> _EXERCISE REQUIREMENTS_
Find every line containing the string "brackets" in the data below, and report how many there are, with no other words.

> _EXERCISE DATA_
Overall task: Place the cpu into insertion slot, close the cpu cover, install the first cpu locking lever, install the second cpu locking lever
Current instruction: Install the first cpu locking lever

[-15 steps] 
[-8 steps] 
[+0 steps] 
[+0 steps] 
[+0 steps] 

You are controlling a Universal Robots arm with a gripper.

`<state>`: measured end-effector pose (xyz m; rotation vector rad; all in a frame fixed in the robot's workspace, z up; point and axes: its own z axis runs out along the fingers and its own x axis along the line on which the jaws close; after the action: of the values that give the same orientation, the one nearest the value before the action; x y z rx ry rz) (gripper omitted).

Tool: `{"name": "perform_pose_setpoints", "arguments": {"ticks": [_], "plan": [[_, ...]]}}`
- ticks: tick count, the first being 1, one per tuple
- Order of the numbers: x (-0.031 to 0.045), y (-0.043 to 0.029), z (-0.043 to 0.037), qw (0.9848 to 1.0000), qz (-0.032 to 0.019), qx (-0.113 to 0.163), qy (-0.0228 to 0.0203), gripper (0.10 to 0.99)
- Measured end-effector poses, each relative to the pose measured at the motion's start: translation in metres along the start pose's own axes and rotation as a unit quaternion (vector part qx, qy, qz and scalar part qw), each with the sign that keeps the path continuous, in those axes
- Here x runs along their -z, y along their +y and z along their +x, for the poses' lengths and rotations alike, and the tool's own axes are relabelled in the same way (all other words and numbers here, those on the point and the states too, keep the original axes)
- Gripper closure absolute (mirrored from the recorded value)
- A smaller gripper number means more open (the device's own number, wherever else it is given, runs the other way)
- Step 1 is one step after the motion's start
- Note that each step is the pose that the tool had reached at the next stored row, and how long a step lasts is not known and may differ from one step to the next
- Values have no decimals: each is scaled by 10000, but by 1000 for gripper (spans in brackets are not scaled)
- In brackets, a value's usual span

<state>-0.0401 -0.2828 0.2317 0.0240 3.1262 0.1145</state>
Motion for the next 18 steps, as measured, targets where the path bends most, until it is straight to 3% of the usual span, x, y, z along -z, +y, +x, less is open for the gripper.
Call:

> _WRITTEN SOLUTION_
2